Saate bakmaksızın kapısını çalabileceği bir dostu olmalı insanın...
"Nereden çıktın bu vakitte" dememeli, bir gece yarısı telaşla yataktan fırladığında;
"Gözünün dilini" bilmeli; dinlemeli sormadan, söylemeden anlamalı...
Arka bahçede varlığını sezdirmeden, mütemadiyen dikilen vefalı bir ağaç gibi köklenmeli hayatında; sen, her daim onun orada durduğunu hissetmelisin.
İhtiyaç duyduğunda gidip müşfik gövdesine yaslanabilmeli, kovuklarına saklanabilmelisin.
Kucaklamalı seni güvenli kolları,
Dalları bitkin başına omuz, yaprakları kanayan ruhuna merhem olmalı...
En mahrem sırlarını verebilmeli, en derin yaralarını açıp gösterebilmelisin; gölgesinde serinlemelisin sorgusuz sualsiz...
Onca dalkavuk arasında bir tek o, sözünü eğip bükmeden söylemeli, yanlış anlaşılmayacağını bilmeli.
Alkışlandığında değil sadece, asıl yuhalandığında yanında durup koluna girebilmeli.
Övmeli alem içinde, baş başayken sövmeli ve sen öyle güvenmelisin ki ona, övdüğünde de sövdüğünde de bunun iyilikten olduğunu bilmelisin, "hak ettim" diyebilmelisin.
Teklifsiz kefili olmalı hatalarının; günahlarının yegane şahidi...
Seni senden iyi bilen, sana senden çok güvenen bir sırdaş...
Gözbebekleri bulutlandığında yaklaşan fırtınayı sezebilmelisin.
Ve sen ağladığında, onun gözünden gelmeli yaş...
Can YÜCEL
Cevap: Arkadaşlık mı? Arkadaşını satmak mı?

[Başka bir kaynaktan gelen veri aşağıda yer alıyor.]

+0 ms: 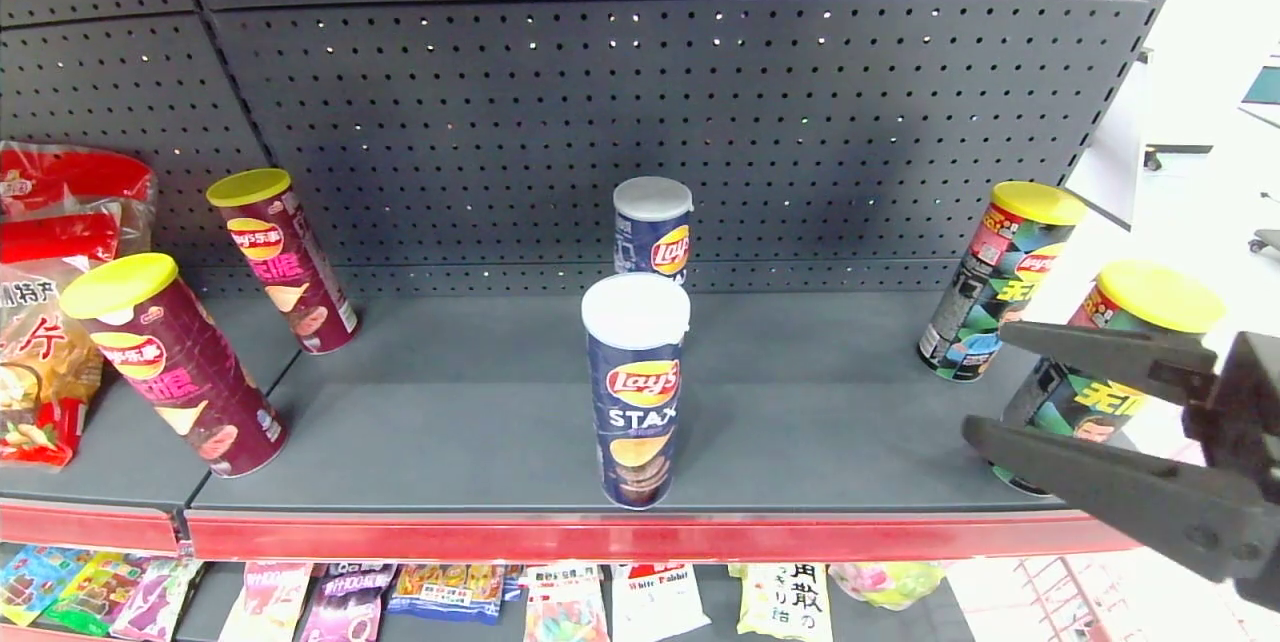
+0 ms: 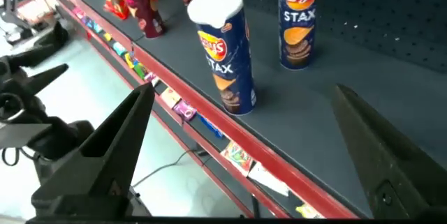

Arkadaşlık iyi bir şey.zaman öyle değişiyor ki biz arkadaşlarımızı değiştirmek zorunda , arkadaşlarımız da bizi değiştirmek zorunda kalabiliyorlar. Artık bu durumları vicdanen doğru bulmasam da yaşanılan gerçekler haline geldi.çok manadar bir konuyu denk gelince şahsi fikrimi belirtmek istedim.
Cevap: Arkadaşlık mı? Arkadaşını satmak mı?
Güzel bi yazıymış teşekkürler.
Cevap: Arkadaşlık mı? Arkadaşını satmak mı?
Sinan ve Şirin CEMGİL'in aziz anılarına ithafen..
Cevap: Arkadaşlık mı? Arkadaşını satmak mı?
Gerçek bir yaşamöyküsüdür..
18 yaşında zıpkın bir delikanlıydı Ahmet. Zeki bir çocuktu. Sene 1996 bilgisayar piyasası ülkemizde yeni yeni hareketlenmeye başlamış. Bizim Ahmet yaşının gençliğine aldırmadan bilgisayar satıcılığını ve tamirini öğrenir. Açar bir dükkan ve başlar her pazartesi Fotomaç gazetesine reklam vermeye. İşler bir anda büyür. Bir dükkan olur 3 tane. Ödediği kiraların toplamı 90 milyonun üzerindedir. Evini arabasını kısa sürede alır. 90 milyon kira verdiği dükkanlarında aylık çay ve yemek masrafı neredeyse 40 milyon civarındadır. Geleni gideni akrabası arkadaşı dostu seveni o kadar çoktur ki telefonu neredeyse hiç susmaz. Bir gün hayatının ilk büyük ihalesini alır. Özsermayesi yetmeyince bankaya borçlanır. Malzemeleri alır getirir ertesi gün teslim edecektir. Tarih 16 Ağustos 1999 dur. Geç saatte işinden evine gider Ahmet 17 ağustosun ilk saatlerinde Marmara depremi olur. Ahmet in yaşadığı bina yıkılmaz ve Ahmet sağ salim kurtulur. Ahmetin üç dükanı ve içindeki herşey yok olur. Zengin yatan Ahmet fakir kalkmıştır. Günler ilerledikçe Ahmeti arayanlar azalmaya başlar. Bankaya olan borcunu ödeyemeyen Ahmet tanıdıklarından borç almak için çaba sarfeder ama telefonlar önce kibarca kapatılmaya sonrada hiç açılmamaya başlar. 6 ay sonra Ahmetin ne arayanı kalmıştır nede aradığında cevaplayanı. Onu çok seven akrabaları onu her gittiği yerde arayan arkadaşları sanki yer yarılmıştırda içine girmiştir. Yıllar yılları kovalar. 10 yıl geçer sene artık 2009 dur. Ahmet borçlarını ödemiş psikolojik tedaviler almış ve iş hayatında yeniden başarılı olmuştur. Telefonu yine susmamaktadır. Ancak on yıl önceki Ahmetle şimdiki arasında çok büyük bir fark vardır. Ahmeti kim ararsa arasın yanındakiler kim aradı siye sorduğunda hep aynı cevabı vermektedir. "bir müşteri"... Artık arkadaş dost akraba yoktur. Sadece müşteri vardır. Ahmet unutmamak adına içindeki iyiliği kapitalist şeytana satmış yerine gaddar bir ruhu satın almıştır. Aslında bizim iyi çocuk Ahmet her ne kadar farkında olmasa da deprem gecesi itibarı işe aramızdan ayrılmıştır..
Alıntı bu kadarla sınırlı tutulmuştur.